G7 Industry, Digital and Technology Ministerial Statement on the SME AI Adoption Blueprint

December 9, 2025

Montréal, Canada

Background and Context

  1. We, the G7 Industry, Digital and Technology (IDT) ministers, met in Montréal, Quebec, Canada, to explore practical measures to accelerate the use of secure, responsible and trustworthy artificial intelligence (AI) by small and medium-sized enterprises (SMEs) in our respective economies. Responding to commitments in the June 2025, G7 Leaders' Statement on AI for Prosperity, we present concrete actions that businesses, business associations and policymakers can broadly implement to create the conditions for SMEs—including micro-enterprises—to access, adopt, and leverage AI in ways that drive value and productivity.
  2. We recognize AI as a transformative general-purpose technology with the potential to significantly benefit economies and societies. While we remain committed to mitigating negative externalities, respecting personal data protection and intellectual property rights and strengthening security, AI's widespread adoption, especially by SMEs, is key to realizing this potential. Although AI use by SMEs is rapidly increasing, they are adopting it at a slower pace than large enterprises as they face distinct barriers that call for targeted measures. Efforts by governments, businesses and other organizations to overcome SME barriers will accelerate the technology's positive impact.
  3. In addition to widespread AI diffusion across and within sectors, we highlight that achieving productivity gains at the company level is necessary to deliver on AI's potential. We recognize the importance of supporting SMEs' efforts to integrate AI in their business strategies and core and support functions, and of involving and empowering the broader workforce to effectively use, interact and innovate with AI models and systems across a breadth of applications.
  4. We regard as beneficial the development of dynamic, self-sustaining and resilient AI adoption ecosystems that integrate SMEs across AI value chains and bolster SME AI innovation. We will spearhead this effort in collaboration with private sector leaders. SMEs can play a defining role in building and shaping these ecosystems, including by being early adopters of AI and sharing lessons learned, by addressing market gaps with new AI products and services and by championing collaborative AI adoption and commercialization efforts within their sectors and industries. Startups, in particular, can play a vital role in building dynamic and SME-friendly ecosystems and by delivering targeted AI solutions that align with SME needs.
  5. We acknowledge that SME needs and profiles vary greatly, including by region, industry, size, digital maturity and growth aspirations. SMEs' AI adoption journeys can, therefore, range widely in complexity and ambition, from acquiring off-the-shelf generative AI products to customizing AI models for business needs; from building foundational AI literacy to sustaining extended internal capabilities and skills; and from piloting targeted-use cases to deploying AI holistically across business functions. The G7 OECD Discussion Paper: AI adoption by SMEs provides information on diffusion patterns and enablers of AI adoption as well as tools, such as the taxonomy of AI adopters, which can help governments tailor policy measures to specific SME profiles. We encourage active communication and collaboration between governments and SMEs, to address the wide scope of SME needs and enable effective implementation.
  6. We welcome the SME AI Adoption Blueprint, developed by the Canadian Presidency with input from G7 partners. It presents high-impact policy actions and provides concrete examples of AI adoption use cases from across the G7 to better inform governmental and SME choices. We believe that this resource can help lower barriers faced by SMEs in adopting and commercializing AI.
  7. Our work to advance SME AI adoption builds on the 2024 Italian G7 Presidency report Driving factors and challenges of AI Adoption and Development among companies, especially micro and small enterprises. We welcomed the contributions of the Organisation for Economic Co-operation and Development (OECD) and Canada's three National AI Institutes (Amii, Mila, and the Vector Institute), to inform development of the Blueprint. We also appreciate insights from the AI and Small Business workshop in May 2025, hosted by the Government of Newfoundland and Labrador, the Newfoundland and Labrador Association of the Community Business Development Corporation and the OECD.

Policy Recommendations

  1. Access to adequate infrastructure is essential to supporting AI development and deployment. Connectivity, compute and storage and high-quality datasets are some of the key elements.
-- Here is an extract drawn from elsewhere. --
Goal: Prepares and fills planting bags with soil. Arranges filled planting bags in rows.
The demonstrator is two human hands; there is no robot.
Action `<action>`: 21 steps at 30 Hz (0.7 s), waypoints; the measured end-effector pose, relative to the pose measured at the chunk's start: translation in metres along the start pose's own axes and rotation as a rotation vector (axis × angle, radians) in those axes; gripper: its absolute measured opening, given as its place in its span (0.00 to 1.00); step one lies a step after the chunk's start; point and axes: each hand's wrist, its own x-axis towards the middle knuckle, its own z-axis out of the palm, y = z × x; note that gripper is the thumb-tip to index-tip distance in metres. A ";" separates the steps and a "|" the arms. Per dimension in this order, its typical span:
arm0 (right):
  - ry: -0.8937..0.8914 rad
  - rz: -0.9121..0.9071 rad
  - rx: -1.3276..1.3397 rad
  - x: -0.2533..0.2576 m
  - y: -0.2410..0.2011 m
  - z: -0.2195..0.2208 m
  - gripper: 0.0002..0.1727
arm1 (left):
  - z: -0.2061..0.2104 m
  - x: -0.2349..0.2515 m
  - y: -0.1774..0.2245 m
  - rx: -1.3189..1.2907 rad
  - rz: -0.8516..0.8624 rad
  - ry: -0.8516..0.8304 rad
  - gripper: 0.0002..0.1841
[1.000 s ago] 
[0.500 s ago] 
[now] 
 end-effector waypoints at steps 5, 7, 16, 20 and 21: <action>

However, we note that the infrastructure currently on offer does not always meet SMEs' access and affordability needs. We therefore see value in:
    • Continuing public and private investments in reliable, high-speed broadband infrastructure with a specific focus on building infrastructure in communities that either lack or have inadequate coverage, notably by increasing internet speed, improving connection quality and lowering prices, to help spur and improve opportunities for AI adoption and participation in the broader digital transformation.
    • Accelerating public and private investments in AI compute and cloud infrastructure, including shared infrastructure, with a particular focus on increasing affordability, availability and competition. This will improve availability of compute and cloud resources on terms and costs better suited to SME constraints and budgets and promote the emergence of offerings that unlock SME growth while promoting healthy competition.
    • Increasing the availability of high-quality, privacy-preserving, intellectual property-respecting datasets, including sector-specific datasets, that are essential for training AI models and can help drive SMEs' AI adoption and innovation. Access to sector-specific datasets—offering, where relevant, de-identified and anonymized datasets—is particularly critical for supporting high-risk domains, such as healthcare, finance and critical infrastructure, where accuracy, reliability, confidentiality and privacy are essential. To help achieve these objectives, it is important to build and invest in public-private collaborations where needs are identified.
    • Exploring how open-source and open-weight AI models and systems can help lower barriers and administrative burden to adoption and experimentation by SMEs, including by drawing on a wider pool of developer talent and making it easier to adapt and reuse solutions in new settings, and while noting that standardized solutions can help support these objectives. We also affirm the need for these models and systems, as well as the ecosystems supporting them, to be responsibly managed and appropriately maintained, to promote their continuing relevance.
  2. Successful AI adoption at the company level requires awareness of AI and its opportunities, strong leadership, coherent planning and alignment with a company's overall business strategy. We therefore encourage businesses and business associations to invest in AI—and data—literacy across the organization, including among leadership, to facilitate multifaceted decision-making, involve and empower employees and their representatives, build change readiness and strengthen return on investment projections. We note that AI adoption roadmaps (including sector-specific roadmaps) can guide value-driven adoption and alignment with business goals, and that pilots and phased rollouts can help mitigate risks and support scaling. We emphasize the value of fostering a conducive business culture that embraces AI experimentation and collaboration across business functions, supported by effective change management and evaluation. We also recognize the importance of raising awareness about the benefits of AI use cases among SMEs, while fostering open and transparent conversations to overcome the obstacles and financial considerations involved. We also highlight that ecosystem activities, such as peer-learning, workshops, conferences and events can spread best practices among SMEs and startups.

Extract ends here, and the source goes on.